Soon after Tatiana’s first birthday I deployed for six months. I had spent large blocks of time away from my oldest daughter before, including a period during 1996 in which I was sent to Las Vegas and Italy, and moved my permanent base from Germany to Nebraska, necessitating my mother to keep her for nearly eight months. Besides missing my kid, it didn’t worry me. It did now. Tatiana would experience so much I would not witness, and there was so much I could not protect her from. I hadn’t thought about that when I was twenty-six.

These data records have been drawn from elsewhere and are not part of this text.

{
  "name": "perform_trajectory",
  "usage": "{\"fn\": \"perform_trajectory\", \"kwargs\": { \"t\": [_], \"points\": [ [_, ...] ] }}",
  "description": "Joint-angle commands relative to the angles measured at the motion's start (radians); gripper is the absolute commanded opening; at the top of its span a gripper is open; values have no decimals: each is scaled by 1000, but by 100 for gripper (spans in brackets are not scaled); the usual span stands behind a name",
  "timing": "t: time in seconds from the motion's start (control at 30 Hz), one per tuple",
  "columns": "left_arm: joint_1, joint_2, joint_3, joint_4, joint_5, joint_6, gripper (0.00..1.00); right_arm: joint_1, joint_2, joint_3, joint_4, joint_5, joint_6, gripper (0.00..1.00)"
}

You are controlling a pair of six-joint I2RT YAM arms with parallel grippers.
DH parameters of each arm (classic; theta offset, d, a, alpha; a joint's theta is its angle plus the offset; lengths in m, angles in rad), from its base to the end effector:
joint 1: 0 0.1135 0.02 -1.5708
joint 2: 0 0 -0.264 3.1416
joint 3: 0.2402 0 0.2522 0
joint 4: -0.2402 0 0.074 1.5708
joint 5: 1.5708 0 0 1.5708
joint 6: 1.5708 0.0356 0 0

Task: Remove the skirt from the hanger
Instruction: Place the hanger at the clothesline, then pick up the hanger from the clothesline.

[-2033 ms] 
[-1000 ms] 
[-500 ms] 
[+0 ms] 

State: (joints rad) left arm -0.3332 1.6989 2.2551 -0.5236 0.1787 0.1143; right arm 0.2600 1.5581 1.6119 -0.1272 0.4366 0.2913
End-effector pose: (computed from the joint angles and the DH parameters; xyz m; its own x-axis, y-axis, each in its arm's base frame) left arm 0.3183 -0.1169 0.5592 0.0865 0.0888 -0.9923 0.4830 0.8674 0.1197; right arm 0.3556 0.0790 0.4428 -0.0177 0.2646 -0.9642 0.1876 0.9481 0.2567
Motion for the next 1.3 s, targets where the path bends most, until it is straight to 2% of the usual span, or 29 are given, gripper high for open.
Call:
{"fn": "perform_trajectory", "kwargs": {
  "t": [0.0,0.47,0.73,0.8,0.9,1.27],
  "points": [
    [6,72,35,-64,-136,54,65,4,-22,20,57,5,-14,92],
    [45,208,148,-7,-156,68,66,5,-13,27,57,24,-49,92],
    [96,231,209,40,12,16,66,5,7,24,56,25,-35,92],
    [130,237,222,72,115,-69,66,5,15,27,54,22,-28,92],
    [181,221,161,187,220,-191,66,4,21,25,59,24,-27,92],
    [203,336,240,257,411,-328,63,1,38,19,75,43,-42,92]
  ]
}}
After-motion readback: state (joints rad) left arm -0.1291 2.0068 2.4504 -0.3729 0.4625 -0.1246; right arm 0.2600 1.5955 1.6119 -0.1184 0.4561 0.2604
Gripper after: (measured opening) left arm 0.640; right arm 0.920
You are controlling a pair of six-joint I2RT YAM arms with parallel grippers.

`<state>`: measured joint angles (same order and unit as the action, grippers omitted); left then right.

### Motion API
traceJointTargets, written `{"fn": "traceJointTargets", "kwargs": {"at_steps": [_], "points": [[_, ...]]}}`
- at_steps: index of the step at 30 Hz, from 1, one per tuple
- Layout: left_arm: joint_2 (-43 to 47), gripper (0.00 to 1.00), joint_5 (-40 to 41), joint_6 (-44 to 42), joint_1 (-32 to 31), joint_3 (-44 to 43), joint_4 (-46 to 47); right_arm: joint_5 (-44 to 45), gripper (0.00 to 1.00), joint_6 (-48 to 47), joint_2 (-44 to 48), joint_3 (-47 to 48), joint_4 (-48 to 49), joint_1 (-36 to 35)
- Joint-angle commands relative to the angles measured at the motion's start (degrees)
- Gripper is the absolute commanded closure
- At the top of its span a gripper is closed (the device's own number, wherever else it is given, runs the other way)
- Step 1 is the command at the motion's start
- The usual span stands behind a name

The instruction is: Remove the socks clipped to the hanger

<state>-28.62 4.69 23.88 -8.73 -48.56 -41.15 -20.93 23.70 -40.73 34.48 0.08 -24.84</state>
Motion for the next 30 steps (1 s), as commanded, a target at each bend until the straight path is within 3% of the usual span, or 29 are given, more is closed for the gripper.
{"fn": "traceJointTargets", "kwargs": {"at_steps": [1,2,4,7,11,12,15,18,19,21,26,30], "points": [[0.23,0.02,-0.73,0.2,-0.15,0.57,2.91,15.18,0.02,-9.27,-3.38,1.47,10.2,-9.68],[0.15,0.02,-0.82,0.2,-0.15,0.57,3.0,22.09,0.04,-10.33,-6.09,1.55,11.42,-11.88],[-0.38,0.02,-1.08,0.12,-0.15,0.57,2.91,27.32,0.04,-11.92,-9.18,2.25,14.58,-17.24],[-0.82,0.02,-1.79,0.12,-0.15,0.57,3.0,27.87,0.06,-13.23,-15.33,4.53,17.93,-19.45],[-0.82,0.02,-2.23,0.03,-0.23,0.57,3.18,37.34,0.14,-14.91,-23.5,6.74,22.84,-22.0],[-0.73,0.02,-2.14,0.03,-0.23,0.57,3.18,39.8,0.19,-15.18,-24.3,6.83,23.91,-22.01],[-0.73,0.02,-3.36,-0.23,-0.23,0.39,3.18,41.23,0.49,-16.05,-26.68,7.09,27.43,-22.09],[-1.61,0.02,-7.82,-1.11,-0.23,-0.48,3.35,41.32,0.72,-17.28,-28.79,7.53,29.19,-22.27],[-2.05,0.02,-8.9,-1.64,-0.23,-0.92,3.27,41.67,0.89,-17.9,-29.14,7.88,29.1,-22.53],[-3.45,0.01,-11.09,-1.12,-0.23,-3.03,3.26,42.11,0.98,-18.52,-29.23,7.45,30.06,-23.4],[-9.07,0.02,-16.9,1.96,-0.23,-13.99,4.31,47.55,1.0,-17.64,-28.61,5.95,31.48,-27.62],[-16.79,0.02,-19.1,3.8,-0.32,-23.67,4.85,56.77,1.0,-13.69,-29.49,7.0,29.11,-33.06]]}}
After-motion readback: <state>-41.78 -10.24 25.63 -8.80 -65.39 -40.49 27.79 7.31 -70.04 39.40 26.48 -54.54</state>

But, in the morning, after I walked from work under the sharp Qatari sun, I would sleep and dream that Tatiana in her crib on a previous day was being watched by Dane. Monsters in the closet would stay away, because he would not let them by. In my dream he was an adult. I could never see his face, but I could see his sharp blue eyes, his mother’s eyes, and I knew that he would be there for Tatiana in a way I was never able to be for him.